From the line containing "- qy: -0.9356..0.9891" to the very last line of the data below, transcribe everything exactly and nothing more.

> **INFORMATION SHOWN**

▽

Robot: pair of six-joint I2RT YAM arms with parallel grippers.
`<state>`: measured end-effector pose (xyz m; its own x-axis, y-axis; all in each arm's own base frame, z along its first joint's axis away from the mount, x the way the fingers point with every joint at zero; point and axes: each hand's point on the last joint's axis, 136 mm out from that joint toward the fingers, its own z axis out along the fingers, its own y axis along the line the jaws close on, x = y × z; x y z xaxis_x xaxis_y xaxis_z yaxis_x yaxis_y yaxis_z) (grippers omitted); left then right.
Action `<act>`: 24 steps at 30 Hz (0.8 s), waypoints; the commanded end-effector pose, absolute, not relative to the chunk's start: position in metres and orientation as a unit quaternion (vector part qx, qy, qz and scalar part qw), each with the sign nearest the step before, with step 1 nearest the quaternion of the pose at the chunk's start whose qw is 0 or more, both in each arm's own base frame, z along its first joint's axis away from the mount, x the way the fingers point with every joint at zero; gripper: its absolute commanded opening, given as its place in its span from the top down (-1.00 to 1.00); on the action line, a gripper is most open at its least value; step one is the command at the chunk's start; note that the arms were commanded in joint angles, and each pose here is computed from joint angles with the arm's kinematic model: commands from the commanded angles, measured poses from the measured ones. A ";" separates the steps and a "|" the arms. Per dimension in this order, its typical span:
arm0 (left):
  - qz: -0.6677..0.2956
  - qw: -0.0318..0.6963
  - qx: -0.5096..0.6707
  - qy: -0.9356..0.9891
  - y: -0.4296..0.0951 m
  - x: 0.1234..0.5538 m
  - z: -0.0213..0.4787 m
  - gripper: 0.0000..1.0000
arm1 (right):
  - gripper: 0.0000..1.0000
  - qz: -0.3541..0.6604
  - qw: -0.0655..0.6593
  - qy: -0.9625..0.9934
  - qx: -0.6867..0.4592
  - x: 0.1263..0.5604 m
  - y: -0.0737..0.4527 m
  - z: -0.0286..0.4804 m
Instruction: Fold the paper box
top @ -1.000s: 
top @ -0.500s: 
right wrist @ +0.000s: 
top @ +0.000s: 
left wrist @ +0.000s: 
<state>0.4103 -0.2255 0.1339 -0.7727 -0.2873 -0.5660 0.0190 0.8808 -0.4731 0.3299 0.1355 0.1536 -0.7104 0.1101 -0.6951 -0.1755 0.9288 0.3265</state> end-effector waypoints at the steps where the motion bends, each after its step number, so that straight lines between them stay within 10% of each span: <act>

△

> **SOLUTION TO THIS EXERCISE**
  - qy: -0.9356..0.9891
  - y: -0.4296..0.0951 m
  - x: 0.1234..0.5538 m
  - z: -0.0213..0.4787 m
  - gripper: 0.0000..1.0000
arm1 (right):
  - gripper: 0.0000..1.0000
  - qz: -0.3541..0.6604
  - qw: -0.0655..0.6593
  - qy: -0.9625..0.9934
  - qx: -0.6867..0.4592
  - x: 0.1263..0.5604 m
  - y: -0.0737..0.4527 m
  - z: -0.0286..0.4804 m
Instruction: Fold the paper box
top @ -1.000s: 
top @ -0.500s: 
right wrist @ +0.000s: 
top @ +0.000s: 
left wrist @ +0.000s: 
<state>0.4103 -0.2255 0.1339 -0.7727 -0.2873 -0.5660 0.0190 0.8808 -0.4731 0.3299 0.1355 0.1536 -0.7104 0.1101 -0.6951 -0.1755 0.9288 0.3265</state> end-effector waypoints at the steps where the motion bends, each after its step number, so that straight lines between them stay within 10% of each span: <act>

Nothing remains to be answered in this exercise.